Binnu Dhillon (born 29 August 1975) is an Indian actor who is known for his roles in Punjabi cinema and Hindi films .

Early life and education
Dhillon was born on 29 August 1975 in Dhuri, Sangrur, Punjab, where he did his schooling from Guru Teg Bahadur Public School. He did his post-graduate degree in theatre and television from Punjabi University, Patiala.

Career
Binnu Dhillon began his career as a Bhangra performer and had an opportunity to perform at the Indian Festivals in Germany and the UK, he appeared in television and serials before he entered the acting field. He continued to act in plays during his time in university such as a student and as part of the theatre and television department's repertory too.

He made his debut on television with the serial Paddu, written and directed by Gurbir Singh Grewal in 1998 and went on to work in popular television serials Sarhad, Lori, Gaoundi Dharti, Sirnaave, Man Jeetey Jag Jeet, Channo Chan Vargi, Professor Money Plant, Jugnu Hazir Hai, Jugnu Mast Mast, Padam Paria, Kankaal, Aaste and Pagdandian.

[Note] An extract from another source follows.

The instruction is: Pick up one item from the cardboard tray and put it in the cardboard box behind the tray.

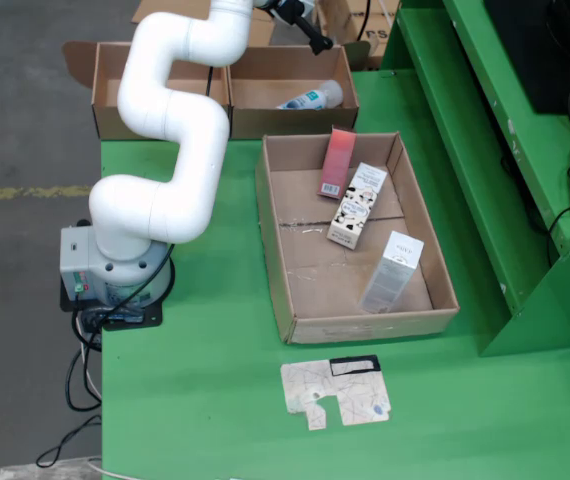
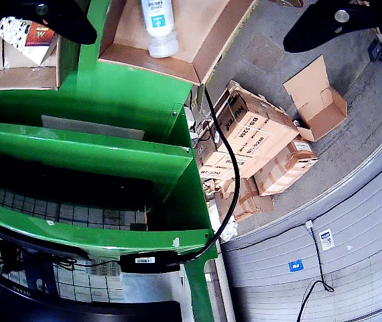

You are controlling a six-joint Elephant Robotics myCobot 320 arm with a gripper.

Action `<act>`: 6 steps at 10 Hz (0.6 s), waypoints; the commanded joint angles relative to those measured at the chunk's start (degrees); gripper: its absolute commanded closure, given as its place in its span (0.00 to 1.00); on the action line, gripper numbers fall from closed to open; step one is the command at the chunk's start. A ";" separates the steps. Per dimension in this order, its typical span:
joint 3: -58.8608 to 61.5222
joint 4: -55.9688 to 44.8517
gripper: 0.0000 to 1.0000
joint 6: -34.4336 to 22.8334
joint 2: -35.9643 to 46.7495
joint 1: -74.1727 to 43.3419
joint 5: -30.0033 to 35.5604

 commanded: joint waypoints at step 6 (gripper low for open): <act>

He continued to perform in Tele Films: Khara Dudh and Khich Ghuggi Khich.

He also played small roles in commercially successful Hindi films like Shaheed-E-Azam and Dev D.
Binnu has also done some acts with comedian Bhagwant Maan.

In 2010, he directed a play Naughty Baba in Town that was performed in both US and Canada. Binnu is now one of the most known comedian of Punjabi movies.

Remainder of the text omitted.